■ Provided records:
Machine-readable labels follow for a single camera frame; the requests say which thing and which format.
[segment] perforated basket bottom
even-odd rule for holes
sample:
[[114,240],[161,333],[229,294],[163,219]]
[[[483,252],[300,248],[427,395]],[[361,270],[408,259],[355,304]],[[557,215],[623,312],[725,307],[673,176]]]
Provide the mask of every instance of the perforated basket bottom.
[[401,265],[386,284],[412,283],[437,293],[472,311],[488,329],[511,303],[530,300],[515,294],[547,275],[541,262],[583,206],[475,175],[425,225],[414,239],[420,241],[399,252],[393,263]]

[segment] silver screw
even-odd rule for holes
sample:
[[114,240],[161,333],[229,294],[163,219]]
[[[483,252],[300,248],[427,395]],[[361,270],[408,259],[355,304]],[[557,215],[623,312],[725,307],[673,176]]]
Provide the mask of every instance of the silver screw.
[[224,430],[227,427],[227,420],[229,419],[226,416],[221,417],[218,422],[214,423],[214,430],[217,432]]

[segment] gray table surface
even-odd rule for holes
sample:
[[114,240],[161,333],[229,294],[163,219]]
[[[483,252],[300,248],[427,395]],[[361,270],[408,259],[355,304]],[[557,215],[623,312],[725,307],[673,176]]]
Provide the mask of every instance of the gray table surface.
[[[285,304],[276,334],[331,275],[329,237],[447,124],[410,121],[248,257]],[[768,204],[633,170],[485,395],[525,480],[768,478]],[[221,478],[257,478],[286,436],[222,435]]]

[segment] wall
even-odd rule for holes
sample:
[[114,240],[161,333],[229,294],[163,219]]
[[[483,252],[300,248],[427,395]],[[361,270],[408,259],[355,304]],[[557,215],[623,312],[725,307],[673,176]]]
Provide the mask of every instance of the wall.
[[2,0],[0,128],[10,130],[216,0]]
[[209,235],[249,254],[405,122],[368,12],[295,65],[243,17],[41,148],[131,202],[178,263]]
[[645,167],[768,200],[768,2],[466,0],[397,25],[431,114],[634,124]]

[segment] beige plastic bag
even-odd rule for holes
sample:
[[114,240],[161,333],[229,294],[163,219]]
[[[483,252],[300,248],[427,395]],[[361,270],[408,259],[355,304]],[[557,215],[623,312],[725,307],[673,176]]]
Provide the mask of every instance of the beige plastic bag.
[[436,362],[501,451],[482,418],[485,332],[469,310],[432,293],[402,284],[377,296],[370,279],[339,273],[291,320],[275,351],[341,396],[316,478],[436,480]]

■ What needs to be done: Write out the whole listing above, keeping each line exactly as it is.

■ Answer for the task:
Machine-readable labels follow for a single camera frame; the requests say which thing and which format.
[segment] perforated basket bottom
even-odd rule for holes
sample:
[[114,240],[161,333],[229,294],[163,219]]
[[[483,252],[300,248],[427,395]],[[361,270],[408,259],[355,304]],[[557,215],[623,312],[725,307],[673,176]]]
Provide the mask of every instance of the perforated basket bottom.
[[401,265],[386,284],[412,283],[437,293],[472,311],[488,329],[511,303],[530,300],[515,294],[547,275],[541,262],[583,206],[475,175],[425,225],[414,239],[420,241],[399,252],[393,263]]

[segment] silver screw
even-odd rule for holes
sample:
[[114,240],[161,333],[229,294],[163,219]]
[[[483,252],[300,248],[427,395]],[[361,270],[408,259],[355,304]],[[557,215],[623,312],[725,307],[673,176]]]
Provide the mask of every instance of the silver screw.
[[224,430],[227,427],[227,420],[229,419],[226,416],[221,417],[218,422],[214,423],[214,430],[217,432]]

[segment] gray table surface
even-odd rule for holes
sample:
[[114,240],[161,333],[229,294],[163,219]]
[[[483,252],[300,248],[427,395]],[[361,270],[408,259],[355,304]],[[557,215],[623,312],[725,307],[673,176]]]
Provide the mask of every instance of the gray table surface.
[[[285,304],[276,334],[331,275],[329,237],[447,124],[410,121],[248,257]],[[768,204],[633,170],[485,395],[525,480],[768,478]],[[221,478],[257,478],[286,436],[222,435]]]

[segment] wall
even-odd rule for holes
sample:
[[114,240],[161,333],[229,294],[163,219]]
[[[483,252],[300,248],[427,395]],[[361,270],[408,259],[355,304]],[[557,215],[623,312],[725,307],[673,176]]]
Provide the mask of every instance of the wall.
[[2,0],[0,128],[10,130],[216,0]]
[[209,235],[249,254],[405,122],[368,12],[295,65],[243,17],[41,148],[131,202],[178,263]]
[[645,167],[768,200],[768,2],[466,0],[397,25],[431,114],[634,124]]

[segment] beige plastic bag
even-odd rule for holes
sample:
[[114,240],[161,333],[229,294],[163,219]]
[[[483,252],[300,248],[427,395]],[[361,270],[408,259],[355,304]],[[557,215],[623,312],[725,307],[673,176]]]
Provide the mask of every instance of the beige plastic bag.
[[436,362],[501,451],[482,418],[485,332],[469,310],[432,293],[402,284],[377,296],[370,279],[339,273],[291,320],[275,351],[341,396],[316,478],[436,480]]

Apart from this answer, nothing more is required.